WHAT THE TASK ASKS
Your task is to write out exactly the lines from the line containing "black yellow patterned" through the end of the records, inclusive at both ends.

Stored data entries
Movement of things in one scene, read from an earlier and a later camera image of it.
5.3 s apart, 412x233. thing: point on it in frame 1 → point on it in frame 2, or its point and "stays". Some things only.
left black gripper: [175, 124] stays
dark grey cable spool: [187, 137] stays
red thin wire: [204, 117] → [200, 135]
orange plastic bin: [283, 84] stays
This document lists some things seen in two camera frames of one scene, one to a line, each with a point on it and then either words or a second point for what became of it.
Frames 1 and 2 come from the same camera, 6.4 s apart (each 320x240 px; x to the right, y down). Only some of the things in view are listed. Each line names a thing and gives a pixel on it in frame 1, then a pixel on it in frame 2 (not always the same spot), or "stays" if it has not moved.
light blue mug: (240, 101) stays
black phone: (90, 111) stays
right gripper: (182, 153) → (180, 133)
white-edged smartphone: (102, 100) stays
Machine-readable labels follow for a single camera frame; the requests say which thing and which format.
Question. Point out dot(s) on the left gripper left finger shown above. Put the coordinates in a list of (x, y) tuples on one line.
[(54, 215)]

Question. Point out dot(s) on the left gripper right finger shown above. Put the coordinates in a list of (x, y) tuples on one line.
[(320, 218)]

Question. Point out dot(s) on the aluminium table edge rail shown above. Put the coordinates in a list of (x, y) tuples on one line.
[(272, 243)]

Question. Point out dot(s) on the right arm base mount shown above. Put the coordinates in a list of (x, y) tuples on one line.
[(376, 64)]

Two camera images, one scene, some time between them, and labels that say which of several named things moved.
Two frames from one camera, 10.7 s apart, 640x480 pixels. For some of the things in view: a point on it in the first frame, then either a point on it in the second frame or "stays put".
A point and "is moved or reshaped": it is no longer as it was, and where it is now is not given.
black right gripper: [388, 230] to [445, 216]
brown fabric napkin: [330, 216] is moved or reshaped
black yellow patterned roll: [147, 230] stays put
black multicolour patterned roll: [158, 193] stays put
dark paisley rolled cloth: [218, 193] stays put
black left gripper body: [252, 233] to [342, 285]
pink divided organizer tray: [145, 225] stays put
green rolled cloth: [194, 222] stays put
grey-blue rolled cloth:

OUTPUT OF THE TASK
black yellow patterned roll: [147, 230] stays put
black multicolour patterned roll: [158, 193] stays put
dark paisley rolled cloth: [218, 193] stays put
black left gripper body: [252, 233] to [342, 285]
pink divided organizer tray: [145, 225] stays put
green rolled cloth: [194, 222] stays put
grey-blue rolled cloth:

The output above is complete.